Bill Searcey

No. 64
- Position: Guard

Personal information
- Born: March 3, 1958 Savannah, Georgia
- Died: March 8, 2021 (aged 63)
- Listed height: 6 ft 1 in (1.85 m)
- Listed weight: 281 lb (127 kg)

Career information
- High school: Benedictine Military School
- College: Alabama

Career history
- Birmingham Stallions (1983); Houston Gamblers (1984); San Diego Chargers (1985);

Awards and highlights
- 2× National champion (1978, 1979);
- Stats at Pro Football Reference

= Bill Searcey =

American football player (1958–2021)

William Alexander Searcey, known professionally as Bill Searcey, (March 3, 1958 – March 8, 2021) was an American offensive guard for the San Diego Chargers. Born in Savannah, Georgia, he attended Benedictine Military School.

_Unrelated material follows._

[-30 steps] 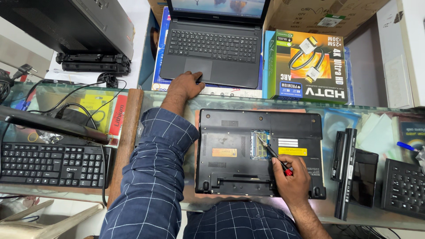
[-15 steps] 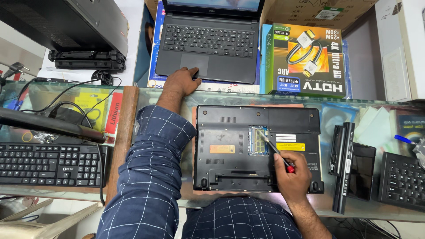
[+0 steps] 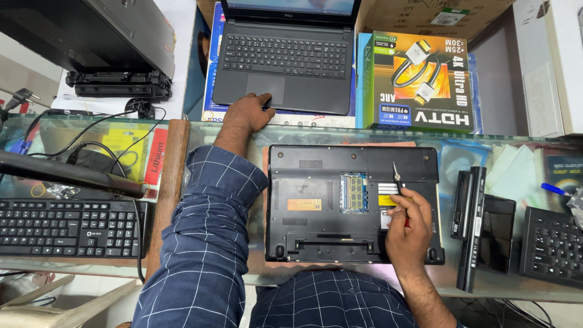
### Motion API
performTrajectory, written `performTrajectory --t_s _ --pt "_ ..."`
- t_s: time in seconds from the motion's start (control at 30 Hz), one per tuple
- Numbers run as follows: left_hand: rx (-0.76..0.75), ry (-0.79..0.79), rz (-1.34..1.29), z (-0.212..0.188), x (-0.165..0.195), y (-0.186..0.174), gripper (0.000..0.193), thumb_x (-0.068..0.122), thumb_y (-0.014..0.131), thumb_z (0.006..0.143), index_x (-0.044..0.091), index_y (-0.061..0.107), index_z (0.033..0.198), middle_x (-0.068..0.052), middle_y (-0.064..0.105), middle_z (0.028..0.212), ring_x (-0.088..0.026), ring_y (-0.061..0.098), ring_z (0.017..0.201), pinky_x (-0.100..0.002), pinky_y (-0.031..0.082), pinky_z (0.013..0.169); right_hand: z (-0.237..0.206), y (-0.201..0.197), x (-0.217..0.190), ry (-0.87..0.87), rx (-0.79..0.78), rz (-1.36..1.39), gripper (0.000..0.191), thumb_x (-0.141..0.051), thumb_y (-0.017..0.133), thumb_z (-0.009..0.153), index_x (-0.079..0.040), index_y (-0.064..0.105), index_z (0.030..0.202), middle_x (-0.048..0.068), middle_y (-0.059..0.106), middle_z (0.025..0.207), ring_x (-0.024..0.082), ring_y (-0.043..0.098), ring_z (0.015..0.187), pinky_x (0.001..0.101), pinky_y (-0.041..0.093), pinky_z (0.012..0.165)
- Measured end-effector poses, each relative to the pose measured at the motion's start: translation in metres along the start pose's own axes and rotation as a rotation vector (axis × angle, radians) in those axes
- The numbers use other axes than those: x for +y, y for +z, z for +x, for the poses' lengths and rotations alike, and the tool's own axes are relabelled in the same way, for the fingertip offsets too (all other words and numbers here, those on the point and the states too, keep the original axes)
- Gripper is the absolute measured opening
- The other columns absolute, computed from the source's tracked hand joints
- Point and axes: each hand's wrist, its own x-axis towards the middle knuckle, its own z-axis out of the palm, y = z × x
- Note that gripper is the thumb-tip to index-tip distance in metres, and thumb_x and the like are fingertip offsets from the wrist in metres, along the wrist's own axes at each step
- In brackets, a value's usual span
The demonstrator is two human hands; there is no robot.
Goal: The person works on the underside of an opened laptop, using a screwdriver on the exposed memory module area and manipulating components by hand. They periodically reach to a second laptop on the desk and touch its keyboard and touchpad, apparently testing it, while continuing to work on the opened laptop.
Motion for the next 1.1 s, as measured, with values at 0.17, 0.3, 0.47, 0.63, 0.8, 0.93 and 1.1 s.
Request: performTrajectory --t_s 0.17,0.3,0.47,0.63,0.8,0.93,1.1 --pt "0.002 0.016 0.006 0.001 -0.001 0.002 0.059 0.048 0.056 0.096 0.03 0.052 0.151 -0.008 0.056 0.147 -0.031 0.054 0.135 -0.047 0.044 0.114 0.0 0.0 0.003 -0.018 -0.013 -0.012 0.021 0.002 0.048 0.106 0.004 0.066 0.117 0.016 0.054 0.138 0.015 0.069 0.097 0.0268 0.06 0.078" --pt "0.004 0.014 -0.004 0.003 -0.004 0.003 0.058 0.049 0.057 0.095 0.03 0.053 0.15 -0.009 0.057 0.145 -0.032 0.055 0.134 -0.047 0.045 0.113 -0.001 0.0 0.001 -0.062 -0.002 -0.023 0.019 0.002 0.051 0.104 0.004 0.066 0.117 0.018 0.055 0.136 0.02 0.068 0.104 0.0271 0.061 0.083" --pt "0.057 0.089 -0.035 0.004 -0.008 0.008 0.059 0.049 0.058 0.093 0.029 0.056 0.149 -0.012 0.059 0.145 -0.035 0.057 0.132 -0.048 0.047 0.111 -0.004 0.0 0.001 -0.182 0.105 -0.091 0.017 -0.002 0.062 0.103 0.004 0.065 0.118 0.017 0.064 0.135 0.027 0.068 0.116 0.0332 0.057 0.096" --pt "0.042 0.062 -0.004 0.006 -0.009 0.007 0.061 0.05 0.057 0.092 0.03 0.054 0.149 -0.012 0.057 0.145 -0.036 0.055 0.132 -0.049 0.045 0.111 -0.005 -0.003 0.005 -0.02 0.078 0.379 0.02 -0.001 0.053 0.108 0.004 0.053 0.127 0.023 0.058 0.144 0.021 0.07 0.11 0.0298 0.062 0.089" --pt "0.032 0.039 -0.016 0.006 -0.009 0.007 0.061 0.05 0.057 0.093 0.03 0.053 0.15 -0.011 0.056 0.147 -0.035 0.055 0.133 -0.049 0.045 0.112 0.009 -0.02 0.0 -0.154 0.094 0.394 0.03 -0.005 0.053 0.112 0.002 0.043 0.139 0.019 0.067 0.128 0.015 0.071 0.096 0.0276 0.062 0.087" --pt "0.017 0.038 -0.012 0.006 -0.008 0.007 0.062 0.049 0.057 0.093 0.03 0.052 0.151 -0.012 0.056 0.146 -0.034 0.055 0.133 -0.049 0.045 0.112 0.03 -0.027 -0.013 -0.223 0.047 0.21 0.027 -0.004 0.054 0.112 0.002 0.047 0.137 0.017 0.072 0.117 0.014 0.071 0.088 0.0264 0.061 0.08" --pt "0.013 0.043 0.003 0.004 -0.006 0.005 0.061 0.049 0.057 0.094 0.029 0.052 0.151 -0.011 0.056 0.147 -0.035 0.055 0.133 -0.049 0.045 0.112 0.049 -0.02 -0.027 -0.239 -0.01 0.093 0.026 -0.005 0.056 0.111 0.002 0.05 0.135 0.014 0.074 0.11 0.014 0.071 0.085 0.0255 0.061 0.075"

He attended college at the University of Alabama and played college football with the Alabama Crimson Tide. He started his career with the Birmingham Stallions in 1983 and then played for the Houston Gamblers. He made his NFL debut in the 1985 season, only appearing in one game during his career. He died on March 8, 2021, due to pancreatic cancer, days after his 63rd birthday. He is survived by his widow, Karen Searcey.